Data for processing:
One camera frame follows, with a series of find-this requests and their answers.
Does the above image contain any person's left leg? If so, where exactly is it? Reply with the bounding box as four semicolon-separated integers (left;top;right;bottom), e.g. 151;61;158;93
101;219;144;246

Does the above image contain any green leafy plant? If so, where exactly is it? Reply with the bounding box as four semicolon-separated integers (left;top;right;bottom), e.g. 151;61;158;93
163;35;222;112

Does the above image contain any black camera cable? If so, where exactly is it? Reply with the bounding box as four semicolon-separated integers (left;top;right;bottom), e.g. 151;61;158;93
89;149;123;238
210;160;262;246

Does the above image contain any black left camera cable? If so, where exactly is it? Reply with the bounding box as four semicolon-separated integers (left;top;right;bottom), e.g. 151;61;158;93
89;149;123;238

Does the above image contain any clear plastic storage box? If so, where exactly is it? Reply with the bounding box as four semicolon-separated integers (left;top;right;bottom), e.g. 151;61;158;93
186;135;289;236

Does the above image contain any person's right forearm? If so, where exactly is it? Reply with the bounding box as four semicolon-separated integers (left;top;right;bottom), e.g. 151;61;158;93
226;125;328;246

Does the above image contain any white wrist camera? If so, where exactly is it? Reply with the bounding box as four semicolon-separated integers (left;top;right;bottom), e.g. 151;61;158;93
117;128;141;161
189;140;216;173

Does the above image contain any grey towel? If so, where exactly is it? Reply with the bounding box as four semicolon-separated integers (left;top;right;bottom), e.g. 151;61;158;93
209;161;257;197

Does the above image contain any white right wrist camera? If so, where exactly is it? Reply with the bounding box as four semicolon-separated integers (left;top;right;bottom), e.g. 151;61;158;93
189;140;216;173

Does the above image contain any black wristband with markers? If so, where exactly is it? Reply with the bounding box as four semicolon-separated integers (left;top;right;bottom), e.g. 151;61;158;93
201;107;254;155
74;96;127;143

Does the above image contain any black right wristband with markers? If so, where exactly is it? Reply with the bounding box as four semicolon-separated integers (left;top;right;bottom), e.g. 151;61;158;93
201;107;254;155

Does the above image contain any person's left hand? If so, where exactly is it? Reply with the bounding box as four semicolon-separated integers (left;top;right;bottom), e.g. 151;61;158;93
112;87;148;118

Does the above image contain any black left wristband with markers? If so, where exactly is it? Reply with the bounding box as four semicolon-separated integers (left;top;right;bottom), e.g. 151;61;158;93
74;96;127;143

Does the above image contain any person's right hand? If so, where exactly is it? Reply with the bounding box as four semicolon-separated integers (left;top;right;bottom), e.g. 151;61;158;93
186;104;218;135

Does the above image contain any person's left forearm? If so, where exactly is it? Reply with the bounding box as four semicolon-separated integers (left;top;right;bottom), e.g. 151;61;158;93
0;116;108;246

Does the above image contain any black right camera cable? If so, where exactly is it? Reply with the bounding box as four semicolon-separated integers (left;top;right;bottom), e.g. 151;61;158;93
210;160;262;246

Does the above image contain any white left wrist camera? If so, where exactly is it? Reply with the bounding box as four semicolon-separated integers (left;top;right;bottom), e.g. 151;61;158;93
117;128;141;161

Task prompt: What is needed is each line of the data, printed exactly.

Response to the exercise:
One camera frame follows, with a series of find-this requests and their answers.
Does the above image contain any person's left leg? If so, where exactly is it? Reply with the bounding box as four semicolon-separated integers (left;top;right;bottom), e.g. 151;61;158;93
101;219;144;246

Does the above image contain any green leafy plant? If so, where exactly is it? Reply with the bounding box as four semicolon-separated integers (left;top;right;bottom), e.g. 151;61;158;93
163;35;222;112

Does the above image contain any black camera cable? If so, where exactly is it? Reply with the bounding box as four semicolon-separated integers (left;top;right;bottom), e.g. 151;61;158;93
89;149;123;238
210;160;262;246

Does the above image contain any black left camera cable? If so, where exactly is it? Reply with the bounding box as four semicolon-separated integers (left;top;right;bottom), e.g. 151;61;158;93
89;149;123;238

Does the above image contain any clear plastic storage box? If so, where exactly is it? Reply with the bounding box as four semicolon-separated integers (left;top;right;bottom), e.g. 151;61;158;93
186;135;289;236

Does the above image contain any person's right forearm? If so, where exactly is it? Reply with the bounding box as four semicolon-separated integers (left;top;right;bottom), e.g. 151;61;158;93
226;125;328;246

Does the above image contain any white wrist camera? If so, where exactly is it? Reply with the bounding box as four semicolon-separated integers (left;top;right;bottom), e.g. 151;61;158;93
117;128;141;161
189;140;216;173

Does the above image contain any grey towel? If so, where exactly is it? Reply with the bounding box as four semicolon-separated integers (left;top;right;bottom), e.g. 151;61;158;93
209;161;257;197

Does the above image contain any white right wrist camera? If so, where exactly is it? Reply with the bounding box as four semicolon-separated integers (left;top;right;bottom), e.g. 151;61;158;93
189;140;216;173

Does the above image contain any black wristband with markers? If so, where exactly is it? Reply with the bounding box as four semicolon-separated integers (left;top;right;bottom), e.g. 151;61;158;93
201;107;254;155
74;96;127;143

Does the above image contain any black right wristband with markers? If so, where exactly is it? Reply with the bounding box as four semicolon-separated integers (left;top;right;bottom), e.g. 151;61;158;93
201;107;254;155

Does the above image contain any person's left hand? If so, where exactly is it? Reply with the bounding box as four semicolon-separated integers (left;top;right;bottom), e.g. 151;61;158;93
112;87;148;118

Does the above image contain any black left wristband with markers? If so, where exactly is it? Reply with the bounding box as four semicolon-separated integers (left;top;right;bottom), e.g. 151;61;158;93
74;96;127;143

Does the above image contain any person's right hand? If so, where exactly is it? Reply with the bounding box as four semicolon-separated integers (left;top;right;bottom), e.g. 151;61;158;93
186;104;218;135

Does the above image contain any person's left forearm? If so, where exactly is it? Reply with the bounding box as four semicolon-separated integers (left;top;right;bottom), e.g. 151;61;158;93
0;116;108;246

Does the above image contain any black right camera cable? If so, where exactly is it? Reply with the bounding box as four semicolon-separated integers (left;top;right;bottom), e.g. 151;61;158;93
210;160;262;246

Does the above image contain any white left wrist camera? If so, where exactly is it? Reply with the bounding box as four semicolon-separated integers (left;top;right;bottom), e.g. 151;61;158;93
117;128;141;161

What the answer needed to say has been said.